Susan Taylor Glasgow says her inspiration to create feminine objects comes from her mom. We admire her wearable chandeliers that are dress inspired.
The artist says that her life and art are the result of homemaking skills gone awry.
“I have the luxury of exploring the complexities of domestic life from the safe distance of my studio. For years I believed my work was about myself. But ultimately my work is about my Mother. With the sewing and cooking skills she passed on, I am able to indulge my own notions of domestic role-playing. My work embraces the feminine ideals of sewing and cooking, but in a contrary material, offering conflicting messages of comfort and expectation. I often explain that my Mother was not an artist herself, but knew how to raise one. Thanks Mom, this little acorn did not fall far from the tree.

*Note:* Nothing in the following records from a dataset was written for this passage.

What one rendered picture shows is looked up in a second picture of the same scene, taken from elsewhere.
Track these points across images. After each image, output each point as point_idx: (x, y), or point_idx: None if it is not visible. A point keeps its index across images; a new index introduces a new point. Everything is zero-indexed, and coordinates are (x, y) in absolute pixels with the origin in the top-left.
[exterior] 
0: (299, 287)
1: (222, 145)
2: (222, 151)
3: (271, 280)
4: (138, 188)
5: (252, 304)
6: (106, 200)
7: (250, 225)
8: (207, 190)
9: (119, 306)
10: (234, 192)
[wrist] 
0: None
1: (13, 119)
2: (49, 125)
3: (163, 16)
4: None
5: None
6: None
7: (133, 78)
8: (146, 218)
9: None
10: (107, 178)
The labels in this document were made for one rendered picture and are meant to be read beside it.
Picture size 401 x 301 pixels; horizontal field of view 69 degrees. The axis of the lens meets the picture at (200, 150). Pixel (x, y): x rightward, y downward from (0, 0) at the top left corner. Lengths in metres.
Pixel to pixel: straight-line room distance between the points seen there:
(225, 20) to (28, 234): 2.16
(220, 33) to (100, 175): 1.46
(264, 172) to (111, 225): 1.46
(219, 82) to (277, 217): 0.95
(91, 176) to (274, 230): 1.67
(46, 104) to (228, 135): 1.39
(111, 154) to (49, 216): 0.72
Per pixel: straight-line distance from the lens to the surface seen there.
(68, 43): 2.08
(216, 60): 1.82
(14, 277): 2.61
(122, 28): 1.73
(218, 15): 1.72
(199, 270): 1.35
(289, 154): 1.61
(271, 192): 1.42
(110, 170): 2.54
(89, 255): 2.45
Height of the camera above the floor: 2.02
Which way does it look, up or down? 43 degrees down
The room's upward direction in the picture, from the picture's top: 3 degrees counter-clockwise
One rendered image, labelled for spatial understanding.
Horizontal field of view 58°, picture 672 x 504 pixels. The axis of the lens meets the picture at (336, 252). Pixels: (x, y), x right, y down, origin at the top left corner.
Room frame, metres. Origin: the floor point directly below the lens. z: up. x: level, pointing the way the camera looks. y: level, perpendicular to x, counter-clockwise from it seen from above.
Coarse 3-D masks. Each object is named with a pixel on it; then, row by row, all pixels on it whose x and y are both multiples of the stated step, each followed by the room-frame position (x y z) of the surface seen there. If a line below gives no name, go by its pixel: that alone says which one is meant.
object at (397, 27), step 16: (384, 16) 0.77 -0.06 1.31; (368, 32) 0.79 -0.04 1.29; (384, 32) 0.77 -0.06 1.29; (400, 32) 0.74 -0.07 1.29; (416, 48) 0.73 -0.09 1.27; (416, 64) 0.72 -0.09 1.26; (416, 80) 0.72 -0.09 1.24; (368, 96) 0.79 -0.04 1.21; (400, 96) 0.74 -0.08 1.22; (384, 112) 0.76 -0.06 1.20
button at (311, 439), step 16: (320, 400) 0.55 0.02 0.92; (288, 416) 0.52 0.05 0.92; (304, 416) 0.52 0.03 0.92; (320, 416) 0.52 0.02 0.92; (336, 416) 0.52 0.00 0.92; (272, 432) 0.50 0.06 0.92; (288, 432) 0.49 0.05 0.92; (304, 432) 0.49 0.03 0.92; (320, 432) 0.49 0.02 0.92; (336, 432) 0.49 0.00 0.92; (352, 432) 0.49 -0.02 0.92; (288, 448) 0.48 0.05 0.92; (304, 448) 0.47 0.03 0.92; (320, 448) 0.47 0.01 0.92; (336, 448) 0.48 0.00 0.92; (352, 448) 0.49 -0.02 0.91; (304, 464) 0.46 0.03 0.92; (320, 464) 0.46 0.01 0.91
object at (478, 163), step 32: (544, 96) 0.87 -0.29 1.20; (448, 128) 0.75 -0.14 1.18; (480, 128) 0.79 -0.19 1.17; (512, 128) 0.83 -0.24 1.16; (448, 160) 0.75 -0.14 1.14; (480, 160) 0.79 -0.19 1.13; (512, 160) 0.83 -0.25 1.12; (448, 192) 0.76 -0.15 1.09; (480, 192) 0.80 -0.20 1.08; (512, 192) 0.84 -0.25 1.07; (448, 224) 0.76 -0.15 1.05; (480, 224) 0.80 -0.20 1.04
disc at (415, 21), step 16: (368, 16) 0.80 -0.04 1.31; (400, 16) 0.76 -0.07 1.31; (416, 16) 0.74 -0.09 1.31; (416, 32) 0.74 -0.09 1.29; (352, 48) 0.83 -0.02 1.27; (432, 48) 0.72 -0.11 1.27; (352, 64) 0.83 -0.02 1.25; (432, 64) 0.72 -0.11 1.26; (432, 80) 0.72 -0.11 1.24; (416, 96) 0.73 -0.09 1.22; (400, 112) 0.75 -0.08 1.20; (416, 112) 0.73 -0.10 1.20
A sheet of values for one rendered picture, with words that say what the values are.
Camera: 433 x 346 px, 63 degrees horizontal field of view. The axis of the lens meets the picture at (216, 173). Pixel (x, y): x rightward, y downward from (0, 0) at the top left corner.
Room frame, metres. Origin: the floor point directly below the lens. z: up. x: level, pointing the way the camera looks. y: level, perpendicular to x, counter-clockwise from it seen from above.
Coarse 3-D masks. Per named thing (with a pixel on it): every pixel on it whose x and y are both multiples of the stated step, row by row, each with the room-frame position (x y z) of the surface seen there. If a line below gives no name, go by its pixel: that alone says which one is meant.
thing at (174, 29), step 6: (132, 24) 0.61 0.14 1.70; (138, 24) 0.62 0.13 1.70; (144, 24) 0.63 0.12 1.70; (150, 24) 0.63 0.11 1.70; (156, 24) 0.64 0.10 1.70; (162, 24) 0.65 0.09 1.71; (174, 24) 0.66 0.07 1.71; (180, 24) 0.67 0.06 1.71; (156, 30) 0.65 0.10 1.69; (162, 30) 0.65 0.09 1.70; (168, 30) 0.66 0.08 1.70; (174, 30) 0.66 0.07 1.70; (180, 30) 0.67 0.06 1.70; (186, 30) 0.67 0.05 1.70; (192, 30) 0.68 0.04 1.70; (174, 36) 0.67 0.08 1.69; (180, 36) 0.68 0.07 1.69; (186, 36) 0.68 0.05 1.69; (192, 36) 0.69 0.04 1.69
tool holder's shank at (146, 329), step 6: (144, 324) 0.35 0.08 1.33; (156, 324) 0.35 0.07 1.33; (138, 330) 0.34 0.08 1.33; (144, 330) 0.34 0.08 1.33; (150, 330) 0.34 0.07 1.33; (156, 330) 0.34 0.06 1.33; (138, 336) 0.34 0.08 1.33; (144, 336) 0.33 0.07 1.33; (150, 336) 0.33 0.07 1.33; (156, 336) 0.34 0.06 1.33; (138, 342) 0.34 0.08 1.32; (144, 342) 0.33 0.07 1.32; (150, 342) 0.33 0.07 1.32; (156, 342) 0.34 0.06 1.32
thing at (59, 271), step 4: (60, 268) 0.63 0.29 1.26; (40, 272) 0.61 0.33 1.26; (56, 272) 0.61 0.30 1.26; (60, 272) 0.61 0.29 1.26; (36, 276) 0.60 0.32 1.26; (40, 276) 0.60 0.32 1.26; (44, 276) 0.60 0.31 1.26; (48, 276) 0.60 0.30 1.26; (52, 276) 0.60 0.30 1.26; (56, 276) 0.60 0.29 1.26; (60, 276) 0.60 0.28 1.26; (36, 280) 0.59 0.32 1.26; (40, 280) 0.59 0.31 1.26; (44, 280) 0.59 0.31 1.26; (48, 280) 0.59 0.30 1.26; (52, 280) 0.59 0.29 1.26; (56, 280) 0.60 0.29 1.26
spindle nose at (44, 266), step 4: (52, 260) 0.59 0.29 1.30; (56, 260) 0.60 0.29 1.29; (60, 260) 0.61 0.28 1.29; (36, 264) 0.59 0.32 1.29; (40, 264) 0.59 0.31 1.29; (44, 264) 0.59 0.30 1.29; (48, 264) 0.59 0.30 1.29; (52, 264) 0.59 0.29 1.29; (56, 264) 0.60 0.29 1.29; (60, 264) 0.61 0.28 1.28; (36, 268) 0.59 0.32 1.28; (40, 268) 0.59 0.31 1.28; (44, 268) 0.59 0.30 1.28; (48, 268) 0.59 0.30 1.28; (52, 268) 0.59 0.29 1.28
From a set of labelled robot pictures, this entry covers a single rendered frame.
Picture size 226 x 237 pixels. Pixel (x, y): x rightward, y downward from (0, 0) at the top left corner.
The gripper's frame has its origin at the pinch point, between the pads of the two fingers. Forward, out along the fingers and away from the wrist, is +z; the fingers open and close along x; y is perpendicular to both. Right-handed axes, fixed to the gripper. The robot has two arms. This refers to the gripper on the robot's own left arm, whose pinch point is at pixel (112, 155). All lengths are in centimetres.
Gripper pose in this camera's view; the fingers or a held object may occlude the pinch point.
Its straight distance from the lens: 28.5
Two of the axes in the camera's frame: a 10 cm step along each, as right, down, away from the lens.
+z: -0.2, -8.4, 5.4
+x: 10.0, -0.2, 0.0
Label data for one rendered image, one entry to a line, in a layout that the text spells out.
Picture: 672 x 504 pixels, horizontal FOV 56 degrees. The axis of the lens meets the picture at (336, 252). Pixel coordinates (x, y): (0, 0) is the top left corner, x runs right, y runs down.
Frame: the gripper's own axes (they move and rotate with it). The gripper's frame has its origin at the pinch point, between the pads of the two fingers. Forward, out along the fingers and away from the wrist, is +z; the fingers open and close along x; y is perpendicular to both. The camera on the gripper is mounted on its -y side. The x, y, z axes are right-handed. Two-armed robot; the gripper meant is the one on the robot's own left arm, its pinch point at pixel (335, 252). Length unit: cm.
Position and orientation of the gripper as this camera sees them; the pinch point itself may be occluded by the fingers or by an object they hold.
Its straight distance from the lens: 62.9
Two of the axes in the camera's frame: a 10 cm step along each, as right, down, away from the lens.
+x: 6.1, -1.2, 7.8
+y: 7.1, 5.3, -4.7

Each sewn glass sculpture starts out as a flat sheet of glass. In my previous life I was a professional dressmaker and seamstress, so I have a comfortable understanding about how to take a flat sheet of material and give it form. Each panel is cut from a pattern designed to match the form I’ve made for it. To establish the three-dimensional shape and holes, each section of the glass is kiln-fired several times. The imagery is imbedded into the glass by sandblasting, and then by rubbing glass enamels into the blasted area to create the black and gray “photo”. The components are then re-fired to 1250 degrees to melt the enamel into the glass. Once cooled, the sections are finally sewn together. Depending on the complexity of the vessel or sculpture, the entire creative process may take two to four weeks to complete.